(YOUR INSTRUCTIONS)
Your answer must be the full listing, word for word, with no images in it.

Top of RECORDED INFORMATION

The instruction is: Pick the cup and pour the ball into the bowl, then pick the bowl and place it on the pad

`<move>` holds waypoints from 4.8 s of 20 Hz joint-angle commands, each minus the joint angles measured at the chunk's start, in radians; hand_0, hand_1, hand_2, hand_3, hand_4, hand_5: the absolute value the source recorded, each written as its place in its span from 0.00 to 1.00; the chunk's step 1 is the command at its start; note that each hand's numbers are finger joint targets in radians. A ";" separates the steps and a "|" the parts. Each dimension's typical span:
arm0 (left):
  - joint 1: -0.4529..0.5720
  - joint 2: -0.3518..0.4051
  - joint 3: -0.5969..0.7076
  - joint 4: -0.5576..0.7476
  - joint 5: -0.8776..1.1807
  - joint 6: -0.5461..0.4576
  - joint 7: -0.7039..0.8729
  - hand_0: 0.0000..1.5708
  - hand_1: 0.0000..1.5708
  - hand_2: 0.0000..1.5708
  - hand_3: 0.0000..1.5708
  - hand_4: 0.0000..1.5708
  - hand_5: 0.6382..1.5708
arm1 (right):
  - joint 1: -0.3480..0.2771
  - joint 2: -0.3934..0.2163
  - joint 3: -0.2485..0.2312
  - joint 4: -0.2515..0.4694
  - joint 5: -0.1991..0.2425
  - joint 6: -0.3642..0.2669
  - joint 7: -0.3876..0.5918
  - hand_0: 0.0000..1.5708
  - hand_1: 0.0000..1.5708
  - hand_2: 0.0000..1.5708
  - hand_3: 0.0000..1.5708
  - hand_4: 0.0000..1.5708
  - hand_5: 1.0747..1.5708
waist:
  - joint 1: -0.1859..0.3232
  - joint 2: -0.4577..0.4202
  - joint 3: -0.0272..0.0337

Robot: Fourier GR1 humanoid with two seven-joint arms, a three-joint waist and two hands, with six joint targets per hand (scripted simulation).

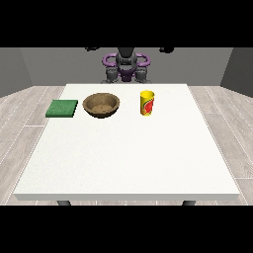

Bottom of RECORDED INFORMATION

(ANSWER FOR THE TASK)
The instruction is: Pick the cup and pour the ball into the bowl, then pick the bowl and place it on the pad

`<move>` holds waypoints from 4.8 s of 20 Hz joint-angle commands, each minus the joint angles measured at the chunk's start, in radians; hand_0, hand_1, hand_2, hand_3, hand_4, hand_5: the absolute value the source recorded, each written as its place in its span from 0.00 to 1.00; the chunk's step 1 is the command at its start; note that each hand's numbers are finger joint targets in radians. A ";" separates the steps and a "|" the parts. Each dimension's typical span:
arm0 (left):
  - joint 1: -0.4529..0.5720
  - joint 2: -0.3518..0.4051
  - joint 3: -0.5969..0.7076
  - joint 4: -0.5576..0.7476
  - joint 5: -0.8776..1.1807
  - joint 6: -0.5461..0.4576
  - joint 7: -0.7039..0.8729
  - hand_0: 0.0000..1.5708
  - hand_1: 0.0000..1.5708
  - hand_2: 0.0000..1.5708
  - hand_3: 0.0000..1.5708
  - hand_4: 0.0000..1.5708
  - hand_5: 0.6382..1.5708
arm1 (right):
  - joint 1: -0.3480..0.2771
  - joint 2: -0.3934..0.2163
  - joint 3: -0.2485..0.2312
  - joint 4: -0.2515..0.4694
  - joint 5: -0.1991..0.2425
  - joint 6: -0.3642..0.2669
  - joint 7: -0.3876..0.5918
  - hand_0: 0.0000..1.5708
  - hand_1: 0.0000..1.5708
  - hand_2: 0.0000..1.5708
  - hand_3: 0.0000..1.5708
  - hand_4: 0.0000..1.5708
  - hand_5: 1.0747..1.5708
waist:
  - joint 1: -0.1859..0.3232
  - joint 2: -0.4577..0.4202
  - joint 3: -0.0272..0.0337

Robot: Fourier GR1 humanoid with two seven-joint arms, a three-joint waist and two hands, with six joint targets per hand (scripted simulation).

The output is finished, and nothing else is needed.